Psicanálise à crise
A corrupção é a principal doença do sistema político, seja através de nepotismo, clientelismo, suborno ou outras engenhosas formas de favorecimento. Uma sociedade nunca será verdadeiramente livre enquanto existir uma réstia de abuso de poder e não é coincidência que apareça nos países mais pobres, mais permeáveis à crise económica e com maior desigualdade na distribuição de riqueza. Precisamente por isso mesmo, é fundamental descobrirmos rapidamente uma cura para podermos superar a grave crise económica. Mas a verdade é que apontar o dedo é demasiado fácil e, se não quisermos ser hipócritas, facilmente observamos que o tráfico de influências está impregnado em toda a sociedade e convivemos diariamente com as cunhas, os arranjos e os favorzinhos.

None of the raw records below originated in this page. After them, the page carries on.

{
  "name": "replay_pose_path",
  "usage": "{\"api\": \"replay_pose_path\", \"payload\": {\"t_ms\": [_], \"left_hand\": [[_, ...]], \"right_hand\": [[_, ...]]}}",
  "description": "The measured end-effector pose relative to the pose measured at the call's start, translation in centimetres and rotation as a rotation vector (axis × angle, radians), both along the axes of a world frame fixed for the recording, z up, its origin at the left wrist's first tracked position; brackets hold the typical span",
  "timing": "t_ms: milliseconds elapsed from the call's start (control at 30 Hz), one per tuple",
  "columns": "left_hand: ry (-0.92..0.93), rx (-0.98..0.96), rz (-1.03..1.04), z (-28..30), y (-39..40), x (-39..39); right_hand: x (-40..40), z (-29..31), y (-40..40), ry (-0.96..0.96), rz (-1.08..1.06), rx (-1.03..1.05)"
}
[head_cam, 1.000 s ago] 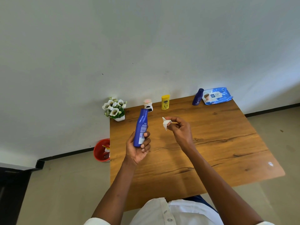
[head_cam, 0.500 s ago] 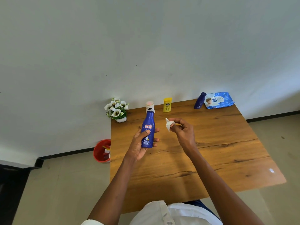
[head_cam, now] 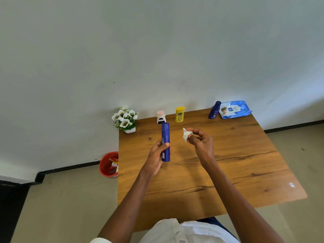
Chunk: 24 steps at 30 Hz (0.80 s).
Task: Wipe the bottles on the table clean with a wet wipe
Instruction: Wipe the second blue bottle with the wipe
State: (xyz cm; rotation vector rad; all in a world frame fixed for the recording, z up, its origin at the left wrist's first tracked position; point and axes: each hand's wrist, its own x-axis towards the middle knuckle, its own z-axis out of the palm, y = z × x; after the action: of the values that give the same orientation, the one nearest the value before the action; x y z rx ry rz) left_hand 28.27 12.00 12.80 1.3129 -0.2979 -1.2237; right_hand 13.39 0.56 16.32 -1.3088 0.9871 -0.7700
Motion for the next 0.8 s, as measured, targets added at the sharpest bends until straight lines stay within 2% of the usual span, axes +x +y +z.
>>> {"api": "replay_pose_path", "payload": {"t_ms": [533,800], "left_hand": [[-0.085,0.019,-0.004,-0.8,-0.6,0.0],[-0.185,-0.014,-0.013,-1.0,-0.7,-0.8]], "right_hand": [[0.1,-0.2,-0.4,0.032,-0.010,-0.016],[2.2,0.7,0.9,0.215,0.096,-0.350]]}}
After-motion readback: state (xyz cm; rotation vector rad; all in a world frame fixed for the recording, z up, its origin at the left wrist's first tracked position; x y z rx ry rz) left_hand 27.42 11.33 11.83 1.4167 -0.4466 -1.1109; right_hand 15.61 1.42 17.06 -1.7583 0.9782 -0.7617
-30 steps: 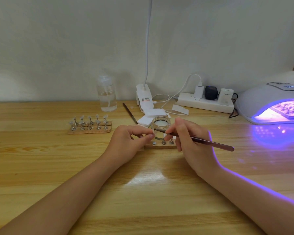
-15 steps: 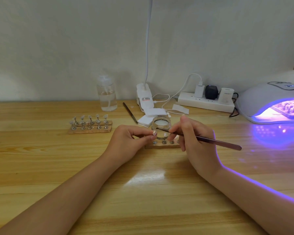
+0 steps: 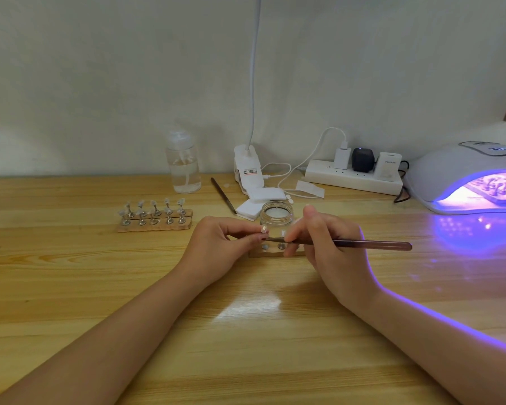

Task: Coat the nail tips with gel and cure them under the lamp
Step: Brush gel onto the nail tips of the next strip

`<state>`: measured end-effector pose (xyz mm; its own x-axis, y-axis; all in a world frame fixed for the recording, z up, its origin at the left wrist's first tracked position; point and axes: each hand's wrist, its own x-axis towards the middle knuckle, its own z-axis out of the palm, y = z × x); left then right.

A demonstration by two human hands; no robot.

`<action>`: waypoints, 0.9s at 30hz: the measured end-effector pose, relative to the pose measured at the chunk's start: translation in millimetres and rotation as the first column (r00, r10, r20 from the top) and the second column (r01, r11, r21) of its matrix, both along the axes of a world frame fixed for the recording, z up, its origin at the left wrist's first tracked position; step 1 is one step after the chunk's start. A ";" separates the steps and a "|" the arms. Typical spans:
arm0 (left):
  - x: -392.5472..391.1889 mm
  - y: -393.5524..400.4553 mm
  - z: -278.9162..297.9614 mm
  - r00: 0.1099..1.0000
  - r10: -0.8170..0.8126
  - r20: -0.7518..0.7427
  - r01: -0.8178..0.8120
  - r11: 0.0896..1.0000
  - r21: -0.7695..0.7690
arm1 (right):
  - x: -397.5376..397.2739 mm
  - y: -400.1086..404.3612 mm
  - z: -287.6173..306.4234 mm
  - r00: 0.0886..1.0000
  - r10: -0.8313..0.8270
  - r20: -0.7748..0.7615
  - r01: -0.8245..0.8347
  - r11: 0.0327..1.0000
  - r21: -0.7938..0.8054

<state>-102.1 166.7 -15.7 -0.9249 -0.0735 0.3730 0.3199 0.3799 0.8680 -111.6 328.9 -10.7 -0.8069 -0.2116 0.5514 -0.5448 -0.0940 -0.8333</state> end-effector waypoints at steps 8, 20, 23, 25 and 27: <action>-0.1 0.0 -0.3 1.000 -0.018 0.005 0.018 1.000 0.021 | -0.7 -1.7 1.8 0.995 -0.093 0.048 0.094 0.995 -0.017; 2.2 1.2 1.9 1.000 0.006 0.028 -0.006 1.000 0.000 | 0.9 1.1 1.5 0.999 -0.034 0.029 0.035 0.999 -0.038; 2.7 2.7 2.4 0.999 0.018 0.038 -0.018 1.000 0.011 | -0.5 0.0 1.8 0.995 -0.091 0.034 0.092 0.995 -0.029; 3.3 3.3 3.1 0.999 0.019 0.034 -0.019 1.000 0.004 | -2.1 -0.9 0.8 0.993 -0.113 0.022 0.112 0.993 0.023; 3.7 3.2 3.4 0.999 0.023 0.038 -0.023 1.000 -0.007 | -3.1 -0.7 -0.5 0.993 -0.122 -0.003 0.122 0.989 0.079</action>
<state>-98.4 169.9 -12.2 -0.9365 -0.0924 0.3384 0.2780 0.3926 0.8767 -114.7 328.2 -11.3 -0.8305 -0.1547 0.5351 -0.5463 0.0390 -0.8367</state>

Nas candidaturas de emprego, por exemplo, os jovens habituam-se desde cedo a utilizar todos os meios ao seu alcance para conseguirem uma oportunidade. E os instrumentos variam desde a influência familiar até à insinuação sexual que está tantas vezes latente nas entrevistas. É um jogo que aceitam fazer por ser mais eficaz que qualquer aptidão profissional e é o primeiro sintoma de um carreirismo baseado em premissas tribais primárias. Por outro lado, mais do que um colaborador competente ou um investimento em capital humano, os empregadores buscam uma sensação de poder que para eles é tão fundamental como a conquista do lucro. São instintos básicos próprios de uma sociedade primitiva e os catalisadores de uma noção de sucesso profissional que nos deixa uns furos abaixo dos nossos concorrentes do Norte da Europa.
Mas é evidente que esta cultura mediterrânica não se encontra só na gestão de pessoal. Em todas as áreas do negócio existem estas motivações subconsciencializadas, desde a contabilidade criativa até à abordagem comercial que coloca os produtos ou serviços cinco por cento mais caros para se fazer o obrigatório desconto de pagamento de cinco por cento. Todos sabemos que, sem este tipo de compensações imaginárias, há pessoas que não dormem e sofrem ataques de ansiedade. Porque a sensação de que estamos a ultrapassar alguém num negócio devido à nossa esperteza superior tem o efeito de uma injecção de heroína.
Podemos assim deixar de encontrar explicações matemáticas para a falência económica mediterrânica. De nada servem os modelos estatísticos ou as complicadas demonstrações macroeconómicas. A razão da nossa (tão falada) fraca resposta económica perante a crise económica e imobiliária tem raízes essencialmente psicanalíticas. Por isso, ponham de lado os economistas, dispensem os comentadores políticos – o que precisamos neste momento é de psiquiatras e psicólogos que façam uma boa terapia cognitiva e comportamental para reestruturar as motivações primárias dos empresários e cimentar relações económicas que não se desviem do seu objectivo principal. E no final talvez receitem um bom medicamento que cure estes comportamentos desviantes. De preferência um gigante supositório.